- [INSTRUCTIONS TO FOLLOW]: Every line from the one with "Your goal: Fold" up to and including the one with "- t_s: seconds" is to be output exactly as it appears below; pictures are not.

(Dataset items)
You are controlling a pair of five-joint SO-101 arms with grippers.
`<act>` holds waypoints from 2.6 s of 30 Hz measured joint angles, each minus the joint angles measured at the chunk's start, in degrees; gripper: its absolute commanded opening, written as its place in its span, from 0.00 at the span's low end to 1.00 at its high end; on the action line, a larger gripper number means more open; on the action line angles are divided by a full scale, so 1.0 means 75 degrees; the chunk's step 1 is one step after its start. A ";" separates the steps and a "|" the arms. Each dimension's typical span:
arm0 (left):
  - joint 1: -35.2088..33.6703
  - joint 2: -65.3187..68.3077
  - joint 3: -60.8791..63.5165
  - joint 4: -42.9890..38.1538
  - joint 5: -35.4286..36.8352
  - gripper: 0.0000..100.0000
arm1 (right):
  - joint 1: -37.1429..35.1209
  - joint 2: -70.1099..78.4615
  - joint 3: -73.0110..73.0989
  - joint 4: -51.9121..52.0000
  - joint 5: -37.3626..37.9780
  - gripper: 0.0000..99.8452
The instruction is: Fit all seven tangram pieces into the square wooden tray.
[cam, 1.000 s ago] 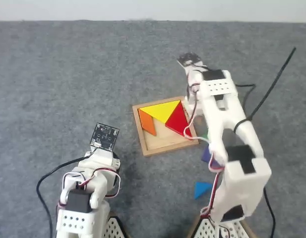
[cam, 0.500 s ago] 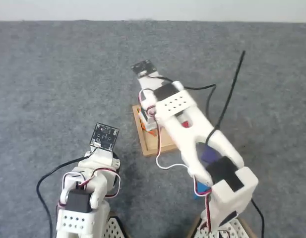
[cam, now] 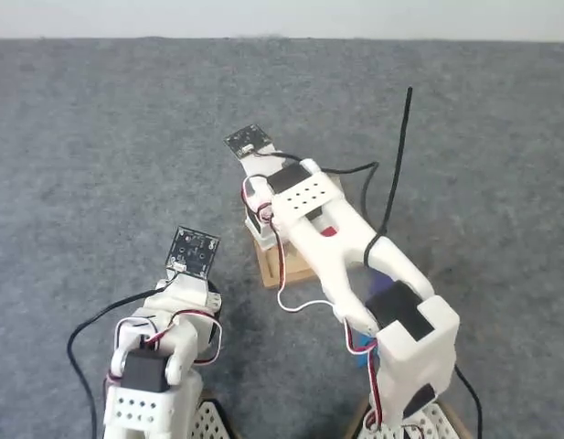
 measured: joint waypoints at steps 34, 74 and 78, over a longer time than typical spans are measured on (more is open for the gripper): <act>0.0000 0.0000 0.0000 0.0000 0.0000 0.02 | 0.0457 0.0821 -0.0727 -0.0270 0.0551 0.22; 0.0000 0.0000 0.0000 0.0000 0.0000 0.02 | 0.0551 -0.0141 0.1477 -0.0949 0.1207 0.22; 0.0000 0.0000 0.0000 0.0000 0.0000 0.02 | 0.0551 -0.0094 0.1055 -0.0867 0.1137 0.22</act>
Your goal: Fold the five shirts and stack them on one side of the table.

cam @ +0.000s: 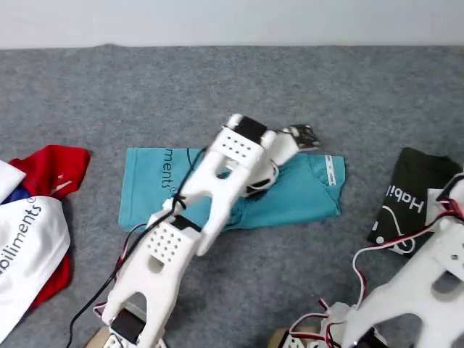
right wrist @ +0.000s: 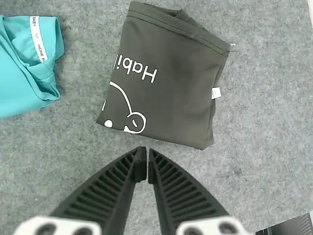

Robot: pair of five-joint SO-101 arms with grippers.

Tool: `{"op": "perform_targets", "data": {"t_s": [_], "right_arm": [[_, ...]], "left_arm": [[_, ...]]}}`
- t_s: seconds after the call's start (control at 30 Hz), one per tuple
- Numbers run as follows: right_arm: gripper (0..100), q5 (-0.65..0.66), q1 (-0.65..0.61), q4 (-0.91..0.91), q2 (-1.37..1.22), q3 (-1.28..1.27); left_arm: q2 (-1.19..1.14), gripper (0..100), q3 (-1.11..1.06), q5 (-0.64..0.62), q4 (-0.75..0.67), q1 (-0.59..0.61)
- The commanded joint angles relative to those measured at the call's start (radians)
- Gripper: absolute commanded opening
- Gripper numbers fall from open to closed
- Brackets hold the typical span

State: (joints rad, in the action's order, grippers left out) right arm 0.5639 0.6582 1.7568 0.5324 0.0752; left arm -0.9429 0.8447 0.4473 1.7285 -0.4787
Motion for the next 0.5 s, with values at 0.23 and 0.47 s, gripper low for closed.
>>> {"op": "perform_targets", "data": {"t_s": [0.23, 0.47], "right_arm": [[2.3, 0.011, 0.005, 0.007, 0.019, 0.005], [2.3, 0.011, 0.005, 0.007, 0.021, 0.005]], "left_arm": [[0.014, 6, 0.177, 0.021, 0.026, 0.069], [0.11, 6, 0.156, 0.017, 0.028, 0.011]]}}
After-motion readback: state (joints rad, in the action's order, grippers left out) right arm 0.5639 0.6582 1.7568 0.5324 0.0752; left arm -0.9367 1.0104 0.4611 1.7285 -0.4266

- [SOLUTION TO THIS PROBLEM]:
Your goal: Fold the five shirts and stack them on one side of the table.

cam @ +0.000s: 
right wrist @ +0.000s: 

Robot: pair of five-joint SO-101 arms with grippers.

Tool: `{"op": "perform_targets", "data": {"t_s": [_], "right_arm": [[_, ...]], "left_arm": [[_, ...]]}}`
- t_s: seconds after the call's start (control at 30 Hz), one per tuple

This is the complete output.